TieXiu is functionally complete, and correct respect its predecessor TatSu. A beta period will allow for adjusting the API and its signatures to the user experience.

About

TieXiu is a tool that takes grammars in extended EBNF_ as input, and outputs memoizing (Packrat) PEG parsers as a Rust model. The classic variations of EBNF (Tomassetti, EasyExtend, Wirth) and ISO EBNF are supported as input grammar formats.

The TatSu Documentation provides a vision of where the TieXiu project is heading. A copy of the grammar syntax can be accessed locally in the SYNTAX document.

TieXiu is foremost a Rust library that is also published as a Python library with the help of PyO3/Maturin. The Rust API may return objects of types in the internal parser or tree model. The Python API has strings as input and json.dumps() compatible Python objects as output.

TatSu is a mature project with an important user base. It's difficult to make certain changes to it even if they are improvements or fixes for long-standing quirks (as well known within experienced software engineers, a long-lived quirk becomes a feature). TieXiu is an opportunity to start from scratch, with a modern approach, even if the grammar syntax and its semantics are preserved.

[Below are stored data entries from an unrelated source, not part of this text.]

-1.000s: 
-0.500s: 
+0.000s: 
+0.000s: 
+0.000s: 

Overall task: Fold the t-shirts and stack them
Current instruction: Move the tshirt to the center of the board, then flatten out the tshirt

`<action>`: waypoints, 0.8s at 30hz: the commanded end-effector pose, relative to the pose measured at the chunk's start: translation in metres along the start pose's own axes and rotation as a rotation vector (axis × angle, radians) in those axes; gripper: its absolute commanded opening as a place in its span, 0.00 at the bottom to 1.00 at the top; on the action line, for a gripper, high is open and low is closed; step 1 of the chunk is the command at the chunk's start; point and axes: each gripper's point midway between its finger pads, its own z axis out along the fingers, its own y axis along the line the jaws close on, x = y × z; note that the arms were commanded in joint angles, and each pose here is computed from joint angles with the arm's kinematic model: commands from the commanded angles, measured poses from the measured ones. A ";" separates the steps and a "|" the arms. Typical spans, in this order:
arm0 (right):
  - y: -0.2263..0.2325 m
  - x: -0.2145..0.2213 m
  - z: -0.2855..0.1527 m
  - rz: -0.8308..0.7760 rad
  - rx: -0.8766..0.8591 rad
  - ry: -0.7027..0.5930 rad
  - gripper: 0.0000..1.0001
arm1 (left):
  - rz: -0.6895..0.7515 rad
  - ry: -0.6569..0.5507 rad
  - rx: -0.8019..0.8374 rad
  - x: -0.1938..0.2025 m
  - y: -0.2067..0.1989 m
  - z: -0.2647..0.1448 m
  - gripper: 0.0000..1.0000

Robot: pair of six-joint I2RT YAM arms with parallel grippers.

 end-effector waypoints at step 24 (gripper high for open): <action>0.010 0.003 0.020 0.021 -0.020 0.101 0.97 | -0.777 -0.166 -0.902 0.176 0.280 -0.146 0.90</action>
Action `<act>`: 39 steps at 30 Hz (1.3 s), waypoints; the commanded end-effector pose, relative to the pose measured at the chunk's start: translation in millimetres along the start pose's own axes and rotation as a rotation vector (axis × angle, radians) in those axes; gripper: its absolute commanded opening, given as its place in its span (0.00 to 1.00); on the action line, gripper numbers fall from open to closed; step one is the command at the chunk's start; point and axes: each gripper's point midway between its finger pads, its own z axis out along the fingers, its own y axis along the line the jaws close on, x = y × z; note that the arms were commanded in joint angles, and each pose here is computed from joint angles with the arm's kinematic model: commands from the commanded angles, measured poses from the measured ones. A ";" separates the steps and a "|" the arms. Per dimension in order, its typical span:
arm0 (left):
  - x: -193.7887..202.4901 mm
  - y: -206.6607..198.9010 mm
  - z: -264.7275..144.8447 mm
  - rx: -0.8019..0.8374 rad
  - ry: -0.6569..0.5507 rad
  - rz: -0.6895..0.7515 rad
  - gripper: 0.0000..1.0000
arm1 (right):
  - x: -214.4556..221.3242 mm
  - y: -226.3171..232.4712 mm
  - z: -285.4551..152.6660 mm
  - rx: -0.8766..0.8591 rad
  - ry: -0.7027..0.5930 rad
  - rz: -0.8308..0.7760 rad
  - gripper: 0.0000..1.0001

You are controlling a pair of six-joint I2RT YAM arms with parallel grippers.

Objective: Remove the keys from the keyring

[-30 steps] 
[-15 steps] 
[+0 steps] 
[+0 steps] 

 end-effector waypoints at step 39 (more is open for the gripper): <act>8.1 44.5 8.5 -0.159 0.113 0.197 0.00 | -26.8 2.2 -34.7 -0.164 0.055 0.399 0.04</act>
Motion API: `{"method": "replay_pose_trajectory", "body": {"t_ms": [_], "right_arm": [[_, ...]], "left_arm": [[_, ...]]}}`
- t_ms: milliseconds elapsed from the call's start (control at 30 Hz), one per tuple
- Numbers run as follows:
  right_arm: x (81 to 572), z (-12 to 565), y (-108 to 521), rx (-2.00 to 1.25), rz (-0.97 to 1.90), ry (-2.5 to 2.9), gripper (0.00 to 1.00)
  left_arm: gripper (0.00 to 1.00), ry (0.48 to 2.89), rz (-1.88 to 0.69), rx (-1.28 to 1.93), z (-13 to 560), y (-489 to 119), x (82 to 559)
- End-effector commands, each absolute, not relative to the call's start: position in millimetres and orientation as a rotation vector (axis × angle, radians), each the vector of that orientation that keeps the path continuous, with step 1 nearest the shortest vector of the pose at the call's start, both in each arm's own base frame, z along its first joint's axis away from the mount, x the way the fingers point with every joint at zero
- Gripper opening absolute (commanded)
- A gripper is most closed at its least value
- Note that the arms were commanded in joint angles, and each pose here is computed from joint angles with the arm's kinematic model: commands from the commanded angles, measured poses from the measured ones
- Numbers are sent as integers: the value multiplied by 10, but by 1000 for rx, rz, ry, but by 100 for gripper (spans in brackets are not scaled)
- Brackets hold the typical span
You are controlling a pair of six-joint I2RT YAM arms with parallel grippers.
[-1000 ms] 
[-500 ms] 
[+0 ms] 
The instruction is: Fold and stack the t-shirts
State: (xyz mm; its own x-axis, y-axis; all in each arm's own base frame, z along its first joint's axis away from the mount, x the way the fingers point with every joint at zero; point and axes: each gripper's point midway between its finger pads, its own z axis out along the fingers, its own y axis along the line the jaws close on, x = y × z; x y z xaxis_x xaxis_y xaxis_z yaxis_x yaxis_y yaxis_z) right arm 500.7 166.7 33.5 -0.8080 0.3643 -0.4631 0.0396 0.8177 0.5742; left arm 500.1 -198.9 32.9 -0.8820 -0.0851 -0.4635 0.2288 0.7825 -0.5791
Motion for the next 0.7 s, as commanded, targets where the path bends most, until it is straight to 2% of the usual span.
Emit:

On The (Non-Blazing) Speed

TieXiu was started with the aim of learning Rust and applying AI Agents over a meaningful project (versus books or simple exercises). TatSu has rich parser-generator semantics that had to be replicated in Rust for completeness and compatibility.

Not a primary objective, it was expected that parsing with otpimized Rust over its runtime would run circles around the Python implementation.

It was not so.

As if implementing the semantics wasn't difficult enough on a languate so strict about memory management and with so little reasonable and efficient defaults, the first complete runs of parser generation and parsing were 3x times slower than the best Python counterpart.

It took an important amount of Rust-specific optimizations and some algorithm redesign to reach the current 1.08x speed.Rust is not friendly to the deep recursion required to parse a language like, for example, Java, and its default data structures, like Vec, don't behave well when used as short-lived containers. The complete history of optimizations that include an imported heap manager (jemalloc) figure in the Git logs. The custom allocator has since been removed for cross-platform compatibility — the system allocator is used on all platforms.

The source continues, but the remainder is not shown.